* THE TASK *
Could you copy every line in the listing below that has the word "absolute"?

* INFORMATION SHOWN *

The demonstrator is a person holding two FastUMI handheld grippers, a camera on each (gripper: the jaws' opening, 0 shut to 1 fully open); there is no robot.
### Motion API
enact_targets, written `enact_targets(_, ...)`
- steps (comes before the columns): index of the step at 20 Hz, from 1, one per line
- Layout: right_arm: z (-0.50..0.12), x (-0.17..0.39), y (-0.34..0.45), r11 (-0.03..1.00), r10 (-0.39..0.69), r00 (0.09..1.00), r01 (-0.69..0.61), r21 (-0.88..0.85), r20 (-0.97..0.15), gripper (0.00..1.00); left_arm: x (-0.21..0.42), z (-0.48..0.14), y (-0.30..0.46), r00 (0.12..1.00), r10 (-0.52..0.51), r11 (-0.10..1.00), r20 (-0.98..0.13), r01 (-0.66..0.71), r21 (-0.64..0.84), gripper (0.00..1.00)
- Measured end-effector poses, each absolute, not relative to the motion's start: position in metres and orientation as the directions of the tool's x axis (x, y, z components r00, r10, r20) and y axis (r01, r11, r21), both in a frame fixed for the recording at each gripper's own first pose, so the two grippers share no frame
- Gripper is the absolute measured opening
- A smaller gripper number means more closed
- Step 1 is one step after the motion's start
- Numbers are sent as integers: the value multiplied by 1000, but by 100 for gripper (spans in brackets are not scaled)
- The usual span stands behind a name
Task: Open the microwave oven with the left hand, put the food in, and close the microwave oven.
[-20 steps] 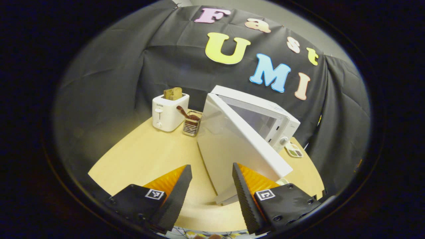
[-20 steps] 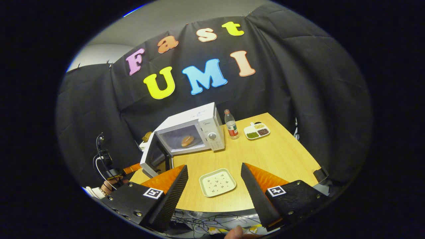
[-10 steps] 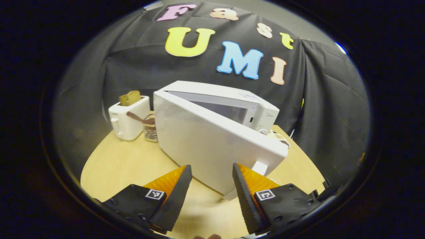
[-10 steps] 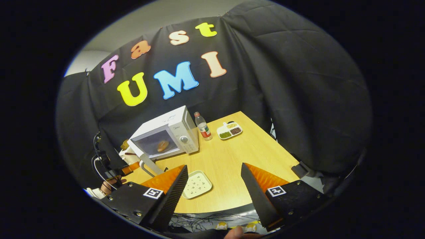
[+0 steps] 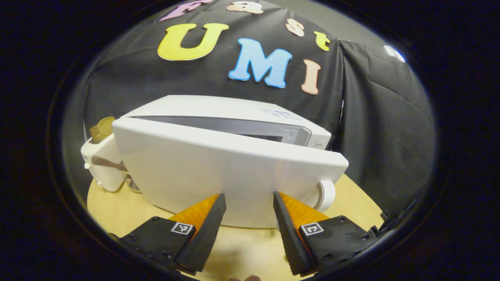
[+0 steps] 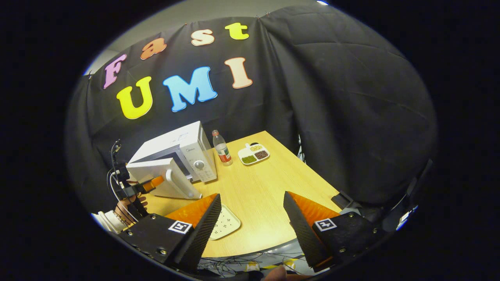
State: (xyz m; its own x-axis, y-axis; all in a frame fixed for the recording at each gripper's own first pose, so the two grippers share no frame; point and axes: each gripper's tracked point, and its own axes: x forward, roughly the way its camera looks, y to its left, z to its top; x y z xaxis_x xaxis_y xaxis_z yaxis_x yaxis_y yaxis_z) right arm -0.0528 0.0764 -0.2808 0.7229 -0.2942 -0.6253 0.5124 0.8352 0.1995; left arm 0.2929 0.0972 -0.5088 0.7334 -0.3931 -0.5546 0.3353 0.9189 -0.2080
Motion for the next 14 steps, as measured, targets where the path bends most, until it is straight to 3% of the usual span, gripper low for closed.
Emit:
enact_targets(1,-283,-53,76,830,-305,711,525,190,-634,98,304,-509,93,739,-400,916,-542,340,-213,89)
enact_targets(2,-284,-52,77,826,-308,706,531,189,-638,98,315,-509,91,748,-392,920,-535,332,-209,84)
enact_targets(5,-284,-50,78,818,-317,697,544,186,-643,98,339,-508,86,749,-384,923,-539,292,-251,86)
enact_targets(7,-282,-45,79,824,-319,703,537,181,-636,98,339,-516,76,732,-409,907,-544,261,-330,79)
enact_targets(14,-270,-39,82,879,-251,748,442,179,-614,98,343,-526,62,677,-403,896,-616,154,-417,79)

* OUTPUT FOR THIS EXERCISE *
- Measured end-effector poses, each absolute, not relative to the motion's start: position in metres and orientation as the directions of the tool's x axis (x, y, z components r00, r10, r20) and y axis (r01, r11, r21), both in a frame fixed for the recording at each gripper's own first pose, so the two grippers share no frame
- Gripper is the absolute measured opening

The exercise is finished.